Examples of increasing symmetry:

Lattices may be:

• Primitive (P)
• Body-centered (I)
• Face-centered (F)
• Base-centered (C)

🔄 6. Symmetry operations in protein crystals

Allowed:

• ✅ Translation
• ✅ Rotation (2-, 3-, 4-, 6-fold)
• ✅ Screw axes (rotation + translation)

Not allowed:

• ❌ Mirror planes
• ❌ Glide planes
• ❌ Inversion

Reason:

👉 These would convert L-amino acids into D-amino acids, which is biologically impossible.

🧩 7. Space groups

• Mathematically: 230 space groups
• For chiral biomolecules: only 65 allowed

Space groups combine:

• Bravais lattice
• Point group symmetry

Example:

• C2 space group → 4 equivalent positions.

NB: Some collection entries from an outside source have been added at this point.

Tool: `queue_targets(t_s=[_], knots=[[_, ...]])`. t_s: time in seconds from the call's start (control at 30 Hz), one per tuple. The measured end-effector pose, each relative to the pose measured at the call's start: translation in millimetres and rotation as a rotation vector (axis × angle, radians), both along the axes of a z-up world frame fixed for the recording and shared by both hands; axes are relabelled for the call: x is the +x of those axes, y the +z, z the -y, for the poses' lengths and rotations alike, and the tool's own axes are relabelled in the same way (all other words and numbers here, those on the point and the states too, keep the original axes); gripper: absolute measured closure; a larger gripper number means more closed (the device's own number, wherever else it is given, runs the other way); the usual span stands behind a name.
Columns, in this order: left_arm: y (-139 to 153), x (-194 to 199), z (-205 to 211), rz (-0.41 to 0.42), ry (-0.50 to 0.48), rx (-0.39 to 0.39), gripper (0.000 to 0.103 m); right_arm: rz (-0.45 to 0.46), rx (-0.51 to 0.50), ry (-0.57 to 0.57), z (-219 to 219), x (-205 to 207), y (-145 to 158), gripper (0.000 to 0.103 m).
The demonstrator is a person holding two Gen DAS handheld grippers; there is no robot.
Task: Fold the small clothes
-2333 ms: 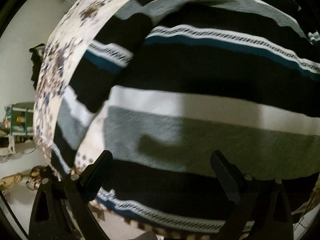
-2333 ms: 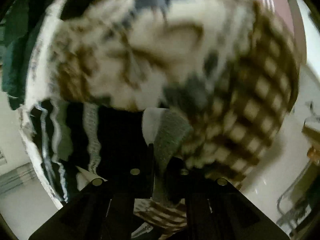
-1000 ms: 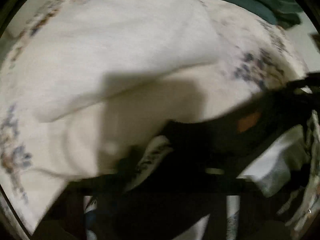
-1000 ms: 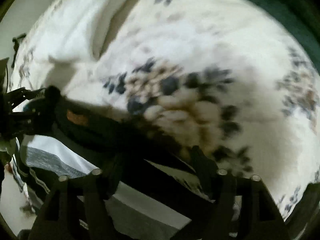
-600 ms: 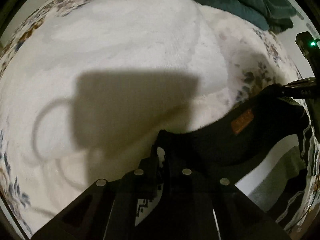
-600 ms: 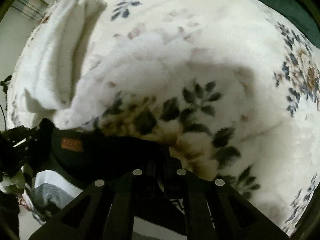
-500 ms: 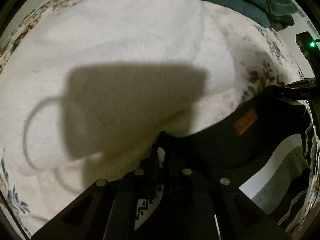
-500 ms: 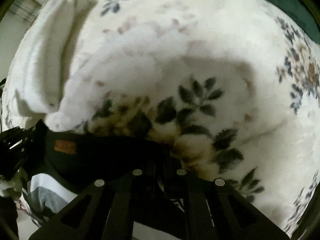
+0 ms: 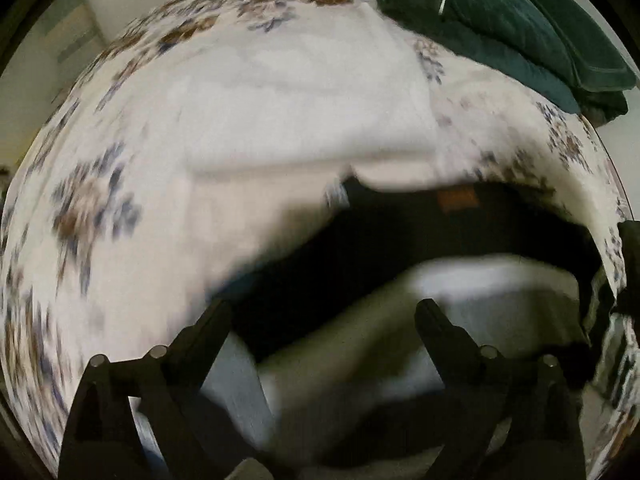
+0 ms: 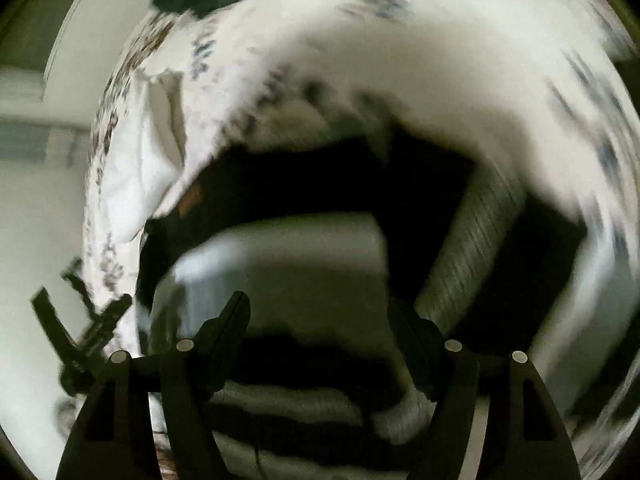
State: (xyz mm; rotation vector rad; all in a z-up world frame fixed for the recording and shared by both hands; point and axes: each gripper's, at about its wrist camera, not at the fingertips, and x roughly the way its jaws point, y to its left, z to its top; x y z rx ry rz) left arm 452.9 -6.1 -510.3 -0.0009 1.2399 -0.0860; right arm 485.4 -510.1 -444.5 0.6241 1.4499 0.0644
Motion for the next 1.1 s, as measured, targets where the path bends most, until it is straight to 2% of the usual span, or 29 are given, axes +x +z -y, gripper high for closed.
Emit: queue_targets(t_s=[0.03,0.07,0.1,0.13,0.23,0.27,0.33,0.47,0.57,0.67,0.73,0.8,0.9,0.97,1.07,1.1], knots=[[-3,-11,19,-0.02,0.005,0.001,0.009,-0.013,0.015,-0.042,7,-28,-2,0.03],[-2,-23,24,-0.037,0.009,0.006,0.009,-0.035,0.026,-0.104,28,-64,-3,0.03],[-4,-40,30,-0.061,0.01,0.008,0.009,-0.046,0.028,-0.136,19,-92,-10,0.03],[-8,-57,40,-0.088,0.008,0.008,0.009,-0.073,0.027,-0.191,38,-125,-13,0.03],[-34,-114,73,-0.186,-0.004,-0.005,0.009,-0.117,0.0,-0.27,62,-196,-30,0.03],[-41,-124,84,-0.204,-0.008,-0.006,0.009,-0.138,-0.026,-0.314,86,-224,-33,0.03],[-55,-149,100,-0.209,-0.022,0.0,0.009,-0.157,-0.05,-0.41,117,-273,-40,0.03],[-90,-182,122,-0.211,-0.052,0.057,0.009,-0.133,-0.063,-0.708,207,-360,-44,0.03],[-101,-187,123,-0.177,-0.033,0.081,0.001,-0.098,-0.065,-0.925,267,-415,-51,0.03],[-111,-187,118,-0.182,-0.006,0.081,0.0,-0.075,-0.04,-1.064,305,-441,-63,0.03],[-114,-185,115,-0.184,0.005,0.079,0.0,-0.01,0.03,-1.122,323,-445,-74,0.03],[-117,-186,111,-0.177,0.017,0.078,0.0,0.029,0.071,-1.124,330,-441,-85,0.028],[-119,-189,106,-0.152,0.023,0.081,0.0,0.053,0.035,-1.085,323,-418,-90,0.027],[-120,-199,104,-0.147,0.027,0.081,0.0,0.071,-0.009,-1.058,318,-407,-82,0.028],[-122,-200,101,-0.153,0.032,0.087,0.0,0.154,-0.013,-1.021,316,-391,-60,0.029],[-123,-200,99,-0.153,0.033,0.089,0.0,0.161,-0.006,-1.005,312,-383,-62,0.029]])
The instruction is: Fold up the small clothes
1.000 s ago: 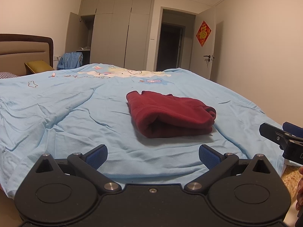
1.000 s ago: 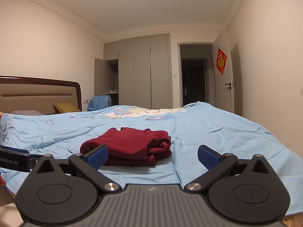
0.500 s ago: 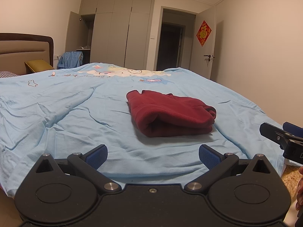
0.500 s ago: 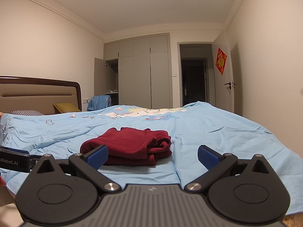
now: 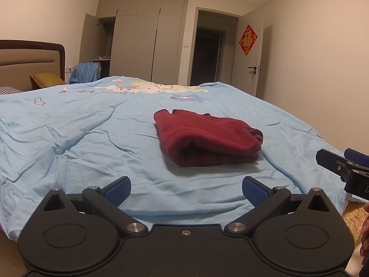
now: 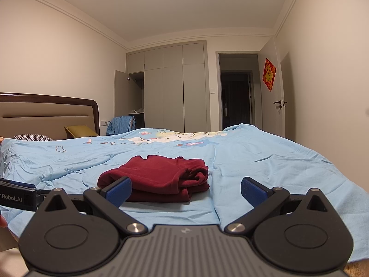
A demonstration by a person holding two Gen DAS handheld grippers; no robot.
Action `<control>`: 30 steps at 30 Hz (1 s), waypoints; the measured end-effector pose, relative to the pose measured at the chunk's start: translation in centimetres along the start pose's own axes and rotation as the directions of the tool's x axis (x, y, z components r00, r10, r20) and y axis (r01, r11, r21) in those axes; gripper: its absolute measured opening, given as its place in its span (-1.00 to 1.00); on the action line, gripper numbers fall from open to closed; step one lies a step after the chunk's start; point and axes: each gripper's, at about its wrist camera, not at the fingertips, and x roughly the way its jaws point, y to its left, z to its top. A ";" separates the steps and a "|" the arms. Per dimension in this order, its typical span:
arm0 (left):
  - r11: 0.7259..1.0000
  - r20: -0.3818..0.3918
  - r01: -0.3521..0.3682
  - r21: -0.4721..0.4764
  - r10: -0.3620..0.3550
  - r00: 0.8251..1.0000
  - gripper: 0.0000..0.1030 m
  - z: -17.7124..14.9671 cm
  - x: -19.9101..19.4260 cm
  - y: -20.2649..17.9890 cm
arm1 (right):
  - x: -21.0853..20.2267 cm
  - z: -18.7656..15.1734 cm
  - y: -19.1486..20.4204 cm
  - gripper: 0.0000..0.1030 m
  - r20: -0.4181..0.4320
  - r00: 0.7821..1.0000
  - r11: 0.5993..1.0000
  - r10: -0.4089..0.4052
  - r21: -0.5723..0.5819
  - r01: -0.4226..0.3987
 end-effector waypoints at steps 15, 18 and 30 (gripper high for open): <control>1.000 -0.005 0.005 -0.004 -0.005 1.000 0.99 -0.2 0.2 0.0 | 0.0 0.1 0.0 1.00 -0.001 1.000 1.000 0.000 0.000 0.000; 1.000 -0.009 0.012 -0.009 -0.012 1.000 0.99 -0.3 0.2 0.0 | 0.0 0.0 -0.1 1.00 -0.003 1.000 1.000 0.002 0.000 -0.002; 0.998 -0.026 -0.033 -0.058 0.031 0.999 0.99 -0.1 0.0 0.3 | 0.0 0.0 -0.1 1.00 -0.003 1.000 1.000 0.001 -0.001 -0.001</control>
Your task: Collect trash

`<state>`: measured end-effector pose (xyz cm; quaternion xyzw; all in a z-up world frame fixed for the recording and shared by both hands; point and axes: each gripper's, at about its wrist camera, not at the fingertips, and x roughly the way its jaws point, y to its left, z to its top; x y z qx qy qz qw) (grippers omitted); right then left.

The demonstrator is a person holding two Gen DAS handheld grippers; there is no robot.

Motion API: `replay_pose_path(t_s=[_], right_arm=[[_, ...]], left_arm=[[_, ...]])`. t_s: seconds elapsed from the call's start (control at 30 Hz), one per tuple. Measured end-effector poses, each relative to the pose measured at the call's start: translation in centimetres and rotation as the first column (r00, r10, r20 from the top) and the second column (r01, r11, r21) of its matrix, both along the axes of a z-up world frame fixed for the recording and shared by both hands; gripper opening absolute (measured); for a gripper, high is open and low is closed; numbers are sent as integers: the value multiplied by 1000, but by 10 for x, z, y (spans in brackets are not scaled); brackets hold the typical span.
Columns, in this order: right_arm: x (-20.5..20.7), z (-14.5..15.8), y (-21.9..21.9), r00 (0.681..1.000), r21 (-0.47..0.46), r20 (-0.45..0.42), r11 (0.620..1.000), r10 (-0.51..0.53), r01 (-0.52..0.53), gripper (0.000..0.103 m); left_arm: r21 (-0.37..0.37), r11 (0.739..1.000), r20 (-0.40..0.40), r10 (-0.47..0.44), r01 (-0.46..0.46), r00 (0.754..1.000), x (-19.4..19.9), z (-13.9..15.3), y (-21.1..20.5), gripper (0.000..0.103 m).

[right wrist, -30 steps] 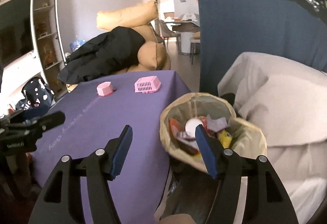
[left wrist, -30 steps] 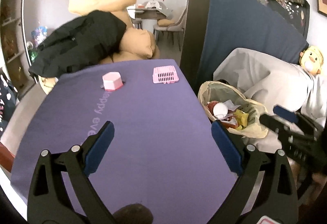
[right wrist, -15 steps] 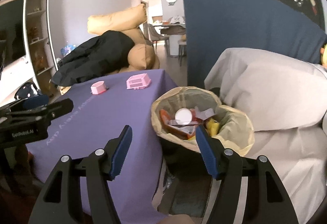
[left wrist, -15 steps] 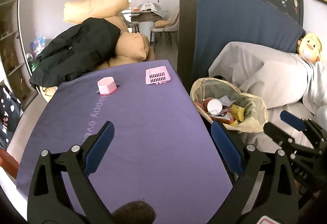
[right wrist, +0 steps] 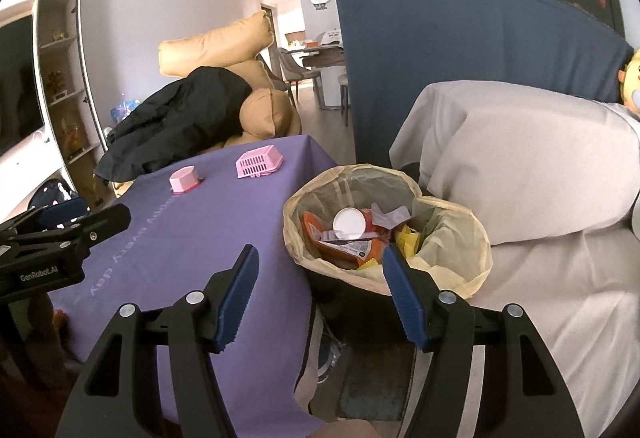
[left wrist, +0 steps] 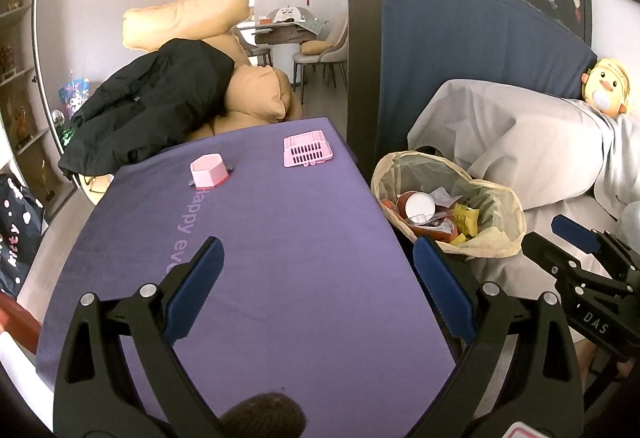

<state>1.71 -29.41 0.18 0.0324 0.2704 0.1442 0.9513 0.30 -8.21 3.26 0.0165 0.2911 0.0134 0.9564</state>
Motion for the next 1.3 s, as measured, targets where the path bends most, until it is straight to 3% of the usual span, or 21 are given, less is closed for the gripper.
replay_pose_path(t_s=[1.3], right_arm=[[2,1,-2,1000,-6,9,1000,-5,5,61]], left_arm=[[6,1000,-5,-8,9,1000,1,1,-3,91]])
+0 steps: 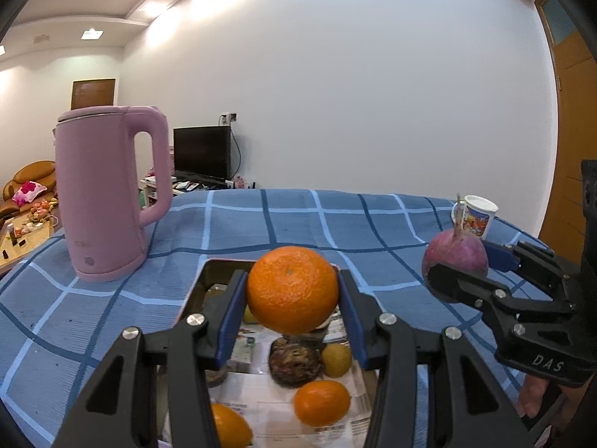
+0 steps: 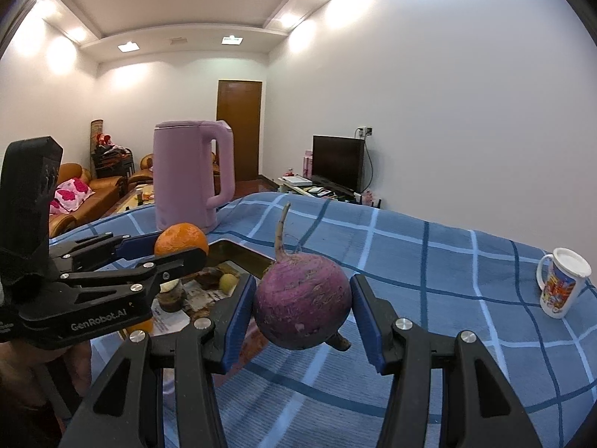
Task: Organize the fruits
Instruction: 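Lower the orange and radish into the tin and open both tools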
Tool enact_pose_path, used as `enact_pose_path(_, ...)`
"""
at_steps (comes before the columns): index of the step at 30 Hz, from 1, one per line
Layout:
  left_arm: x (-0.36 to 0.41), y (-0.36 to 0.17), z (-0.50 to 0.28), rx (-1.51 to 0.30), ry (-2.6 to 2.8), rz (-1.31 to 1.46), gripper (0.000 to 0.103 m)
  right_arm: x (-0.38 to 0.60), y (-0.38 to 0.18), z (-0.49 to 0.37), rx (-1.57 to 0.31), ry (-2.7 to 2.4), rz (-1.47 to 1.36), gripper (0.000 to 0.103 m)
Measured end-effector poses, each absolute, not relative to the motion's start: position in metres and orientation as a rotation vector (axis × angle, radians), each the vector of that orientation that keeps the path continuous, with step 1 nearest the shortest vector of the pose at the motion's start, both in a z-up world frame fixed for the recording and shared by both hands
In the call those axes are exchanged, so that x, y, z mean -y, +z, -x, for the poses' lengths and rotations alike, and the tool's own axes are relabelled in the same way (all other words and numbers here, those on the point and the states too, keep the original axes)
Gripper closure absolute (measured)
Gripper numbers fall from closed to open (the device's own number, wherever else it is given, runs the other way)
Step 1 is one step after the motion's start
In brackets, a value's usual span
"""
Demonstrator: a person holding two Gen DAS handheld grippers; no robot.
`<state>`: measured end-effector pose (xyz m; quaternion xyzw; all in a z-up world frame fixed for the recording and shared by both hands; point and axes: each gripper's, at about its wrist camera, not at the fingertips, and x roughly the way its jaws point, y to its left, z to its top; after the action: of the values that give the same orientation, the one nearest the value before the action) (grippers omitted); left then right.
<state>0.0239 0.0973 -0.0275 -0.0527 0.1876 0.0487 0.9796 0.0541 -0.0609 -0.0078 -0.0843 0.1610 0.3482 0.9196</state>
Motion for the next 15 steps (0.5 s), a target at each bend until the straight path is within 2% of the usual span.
enact_pose_path(15,-0.134,-0.033,-0.021,-0.405,0.165,0.127,0.053,0.021,-0.006,-0.057,-0.355,0.784,0.189,0.049)
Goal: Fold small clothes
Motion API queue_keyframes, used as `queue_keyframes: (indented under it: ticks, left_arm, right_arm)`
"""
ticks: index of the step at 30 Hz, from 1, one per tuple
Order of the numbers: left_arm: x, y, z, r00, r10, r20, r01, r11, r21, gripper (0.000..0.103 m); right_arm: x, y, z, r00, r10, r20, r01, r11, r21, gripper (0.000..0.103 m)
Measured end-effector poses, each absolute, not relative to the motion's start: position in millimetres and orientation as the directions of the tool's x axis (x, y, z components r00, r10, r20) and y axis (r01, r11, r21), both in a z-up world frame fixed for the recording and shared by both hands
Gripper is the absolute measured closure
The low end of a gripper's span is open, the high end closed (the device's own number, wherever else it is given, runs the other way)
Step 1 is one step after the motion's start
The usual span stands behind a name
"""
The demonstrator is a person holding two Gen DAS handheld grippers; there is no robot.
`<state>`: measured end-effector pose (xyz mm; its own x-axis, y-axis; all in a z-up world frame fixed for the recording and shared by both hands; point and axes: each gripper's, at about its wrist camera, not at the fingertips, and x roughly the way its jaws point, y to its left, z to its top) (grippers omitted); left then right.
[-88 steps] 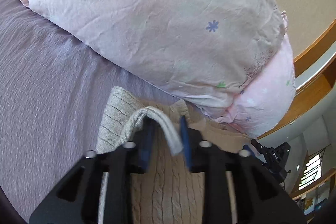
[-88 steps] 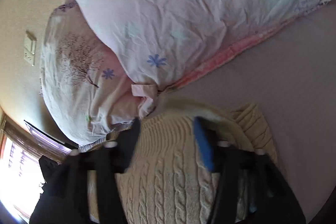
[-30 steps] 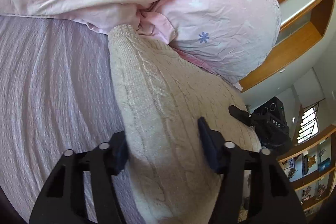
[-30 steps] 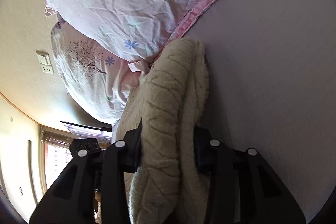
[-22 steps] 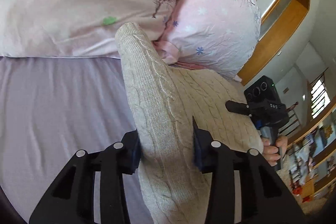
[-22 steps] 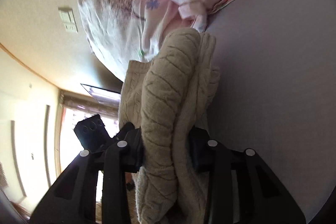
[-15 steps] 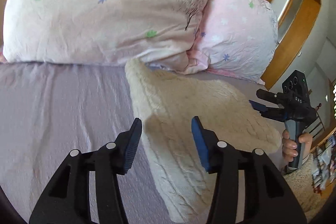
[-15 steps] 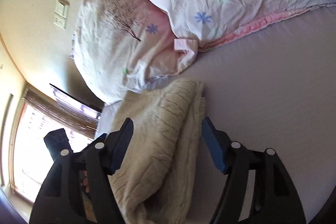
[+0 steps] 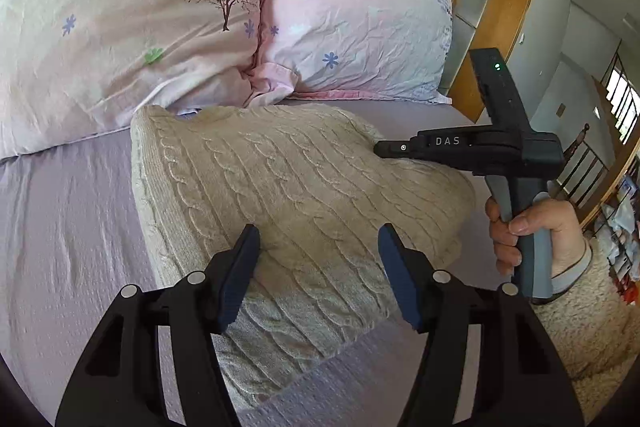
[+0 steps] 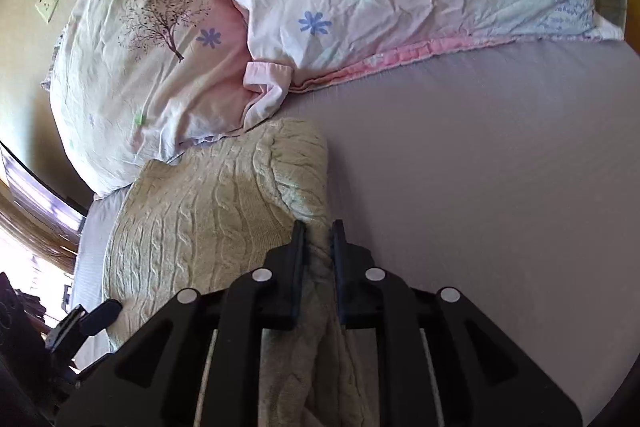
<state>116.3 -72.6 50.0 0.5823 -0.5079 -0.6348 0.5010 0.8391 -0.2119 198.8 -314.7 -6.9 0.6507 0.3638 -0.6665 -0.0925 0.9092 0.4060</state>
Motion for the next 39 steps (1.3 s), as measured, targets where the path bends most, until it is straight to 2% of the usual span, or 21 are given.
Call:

🧱 8. Asymmetric unit (Very Exam-Important)

Definition:

👉 Smallest part of crystal structure that cannot be generated by symmetry operations.

Process:

1. Determine asymmetric unit structure.
2. Apply symmetry → build unit cell.
3. Translate unit cells → full crystal lattice.

Also:

• Non-crystallographic symmetry can exist within the asymmetric unit.

☢️ 9. What are X-rays?

• Wavelength ≈ Å scale (~0.1 nm) → same as chemical bonds.
• Energy ≈ 10⁴–10⁵ eV.

History:

• Discovered by Wilhelm Röntgen (1895).
• Diffraction demonstrated by Friedrich, Knipping & Laue (1910).

⚡ 10. X-ray sources

🏠 In-house sources

• Sealed tube
• Rotating anode

Pros:

• Reliable
• Simple

Cons:

• Low intensity
• Fixed wavelength
• Need larger crystals

🌍 Synchrotron radiation

• Very high intensity
• Tunable wavelength
• Lower beam divergence
• Helps solve phase problem

🚀 Free electron lasers (XFEL)

• Extremely intense pulses
• Rare facilities (Hamburg, Stanford, Japan)
• Emerging technology.

🎯 11. Diffraction experiment setup

Components:

1. X-ray source
2. Collimator
3. Monochromator crystal
4. Sample crystal
5. Detector
6. Goniometer (rotates crystal → collect many diffraction spots)

This enables reconstruction of 3D structure.

⭐ Ultimate Take-Home Messages

• Protein crystallization = thermodynamic vs kinetic balance.
• Vapor diffusion controls movement through phase diagram.
• Crystal amplifies scattering signal.
• Only 65 space groups for proteins due to chirality.
• Goal of X-ray crystallography → solve asymmetric unit structure.
• High-intensity X-rays reduce crystal size requirements.